Ótima notícia: Ron Gilbert postou no seu blog ontem que Thimbleweed Park 2 está em desenvolvimento, com lançamento previsto pro início de 2028.
Eu amei o primeiro Thimbleweed Park. Eu acho que é um dos melhores jogos pra se jogar no Nintendo Switch, embora ele seja um jogo de computador de primeira (eu preciso escrever sobre minha ideia de “jogos de computador” um dia). Ele me lembrou de jogos que eu não entendia direito quando eu era pequeno, mas me sentia instigado a jogar mesmo assim. Foi muito legal de revisitar o gênero de aventura de apontar-e-clicar baseada em verbos.
Acho muito interessante como, nesse último ano, as boas notícias que eu leio sobre jogos geralmente vêm de desenvolvedores fora das grandes empresas. Com o passar do tempo, mais e mais do meu tempo jogando acaba indo para jogos definitivamente menores do que da minha juventude. Eu me interesso por projetos pessoais, como A Short Hike, Lil Gator Gate, Time Flies e Blippo+.
Com as péssimas notícias que a indústria tem divulgado todas as semanas, e o relativo silêncio da Nintendo nesse último ano, eu me sinto bastante desinteressado nas super-produções. Meu jogo mais esperado desse ano, por exemplo, é Big Walk.

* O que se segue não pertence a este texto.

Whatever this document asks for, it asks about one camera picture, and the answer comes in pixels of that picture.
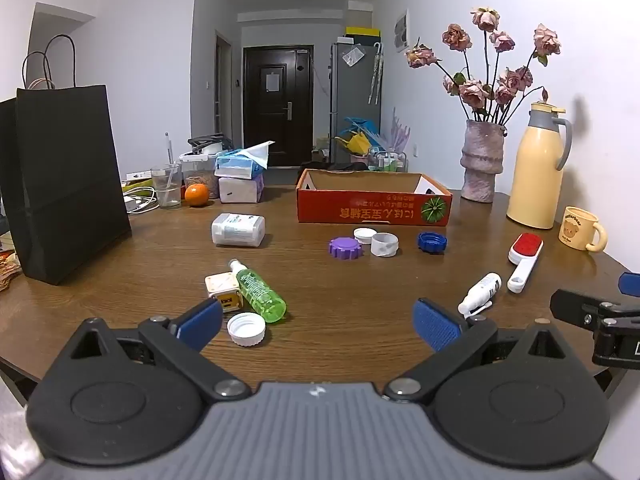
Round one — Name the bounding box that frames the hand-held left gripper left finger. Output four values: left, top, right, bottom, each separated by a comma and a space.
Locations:
42, 299, 252, 403

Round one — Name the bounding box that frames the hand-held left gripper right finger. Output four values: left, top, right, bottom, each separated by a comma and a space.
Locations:
382, 298, 601, 404

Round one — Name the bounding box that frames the cream plug adapter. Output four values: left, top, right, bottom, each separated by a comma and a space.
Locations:
204, 271, 245, 314

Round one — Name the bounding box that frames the small white spray bottle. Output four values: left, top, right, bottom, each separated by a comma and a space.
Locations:
457, 272, 503, 319

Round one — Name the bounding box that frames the green spray bottle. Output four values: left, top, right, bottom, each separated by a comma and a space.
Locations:
228, 259, 288, 324

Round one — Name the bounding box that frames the blue bottle cap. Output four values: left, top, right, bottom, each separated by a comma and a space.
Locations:
417, 231, 448, 255

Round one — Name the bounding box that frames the orange cardboard box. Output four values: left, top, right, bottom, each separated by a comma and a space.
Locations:
296, 168, 454, 226

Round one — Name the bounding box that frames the large white bottle cap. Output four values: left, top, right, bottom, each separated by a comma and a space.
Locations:
226, 312, 267, 348

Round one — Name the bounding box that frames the red and white lint brush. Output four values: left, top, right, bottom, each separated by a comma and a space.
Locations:
507, 232, 545, 294

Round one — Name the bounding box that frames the yellow bear mug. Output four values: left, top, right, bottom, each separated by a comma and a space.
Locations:
559, 205, 608, 253

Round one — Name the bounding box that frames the white pill bottle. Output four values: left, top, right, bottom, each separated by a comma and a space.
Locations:
211, 213, 266, 248

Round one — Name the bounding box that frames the purple bottle cap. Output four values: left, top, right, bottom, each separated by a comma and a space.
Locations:
328, 236, 363, 261

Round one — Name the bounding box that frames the orange fruit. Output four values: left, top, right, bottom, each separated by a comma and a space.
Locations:
184, 183, 210, 208

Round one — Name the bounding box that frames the clear glass cup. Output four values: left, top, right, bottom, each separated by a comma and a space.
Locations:
150, 162, 182, 210

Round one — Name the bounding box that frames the purple tissue pack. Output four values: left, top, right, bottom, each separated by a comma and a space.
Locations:
218, 175, 265, 205

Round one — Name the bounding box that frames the yellow thermos jug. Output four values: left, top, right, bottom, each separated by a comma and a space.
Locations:
506, 101, 574, 230

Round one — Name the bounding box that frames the clear container with white lid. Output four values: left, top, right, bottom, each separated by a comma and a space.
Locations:
179, 152, 221, 200

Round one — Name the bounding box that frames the blue tissue pack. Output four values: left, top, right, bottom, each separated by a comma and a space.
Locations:
214, 140, 275, 180

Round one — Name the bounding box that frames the pink ribbed vase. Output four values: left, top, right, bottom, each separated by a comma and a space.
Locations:
459, 119, 507, 204

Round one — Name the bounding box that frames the black clamp tool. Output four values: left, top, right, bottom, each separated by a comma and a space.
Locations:
187, 133, 227, 154

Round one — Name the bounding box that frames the black paper bag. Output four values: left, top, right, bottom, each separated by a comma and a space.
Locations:
0, 35, 133, 286

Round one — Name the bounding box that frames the purple feather decoration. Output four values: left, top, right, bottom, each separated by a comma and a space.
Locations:
391, 107, 412, 154

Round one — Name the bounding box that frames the yellow bag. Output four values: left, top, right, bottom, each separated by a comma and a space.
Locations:
347, 132, 374, 156

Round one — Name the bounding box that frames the printed snack packet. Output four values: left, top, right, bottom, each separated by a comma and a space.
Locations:
0, 251, 24, 292

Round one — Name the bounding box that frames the blue folding rack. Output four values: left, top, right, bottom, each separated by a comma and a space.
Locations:
336, 115, 389, 153

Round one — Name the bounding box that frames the dark brown entrance door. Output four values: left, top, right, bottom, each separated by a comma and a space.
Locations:
243, 44, 315, 169

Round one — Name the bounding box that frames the bunch of dried pink roses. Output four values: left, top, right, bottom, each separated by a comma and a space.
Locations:
404, 6, 562, 126

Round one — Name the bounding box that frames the grey refrigerator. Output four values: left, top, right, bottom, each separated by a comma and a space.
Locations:
329, 39, 384, 164

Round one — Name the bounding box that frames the folded white umbrella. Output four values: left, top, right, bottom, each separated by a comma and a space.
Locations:
368, 42, 385, 106

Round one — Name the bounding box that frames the grey white ring cap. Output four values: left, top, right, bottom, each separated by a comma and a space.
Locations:
370, 232, 400, 258

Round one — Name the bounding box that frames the white cable bundle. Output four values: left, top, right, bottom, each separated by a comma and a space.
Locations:
122, 186, 160, 214

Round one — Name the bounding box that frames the wire trolley with bottles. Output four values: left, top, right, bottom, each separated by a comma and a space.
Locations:
367, 145, 409, 174

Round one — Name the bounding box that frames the interior door frame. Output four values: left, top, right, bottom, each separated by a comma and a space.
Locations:
214, 29, 234, 144

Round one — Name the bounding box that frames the white wall panel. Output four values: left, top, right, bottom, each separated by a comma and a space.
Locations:
393, 8, 411, 54

Acho que com o passar do tempo isso vai acontecer mais e mais. Eu jogo pouquíssimo no meu PlayStation, e vejo ele como uma máquina de potência não utilizada. Eu acho que nunca joguei um jogo que realmente fez ele se forçar. Talvez Grand Theft Auto 6 vá fazer isso no fim do ano, mas eu nem sei se vou ter o tempo necessário pra jogar algo assim. Eu acho que o meu Switch 2 e o meu MacBook são o suficiente pra jogar grande parte de tudo aquilo que eu quero jogar hoje, e no futuro. Mais e mais eu penso que a tecnologia é mais interessante quando faz mais com pouco, e não muito com muito. É o que tornou Breath of the Wild, com seu mundo gigante e lindo rodando no que equivale a um processador de Moto G de segunda geração, como uma espécie de mágica.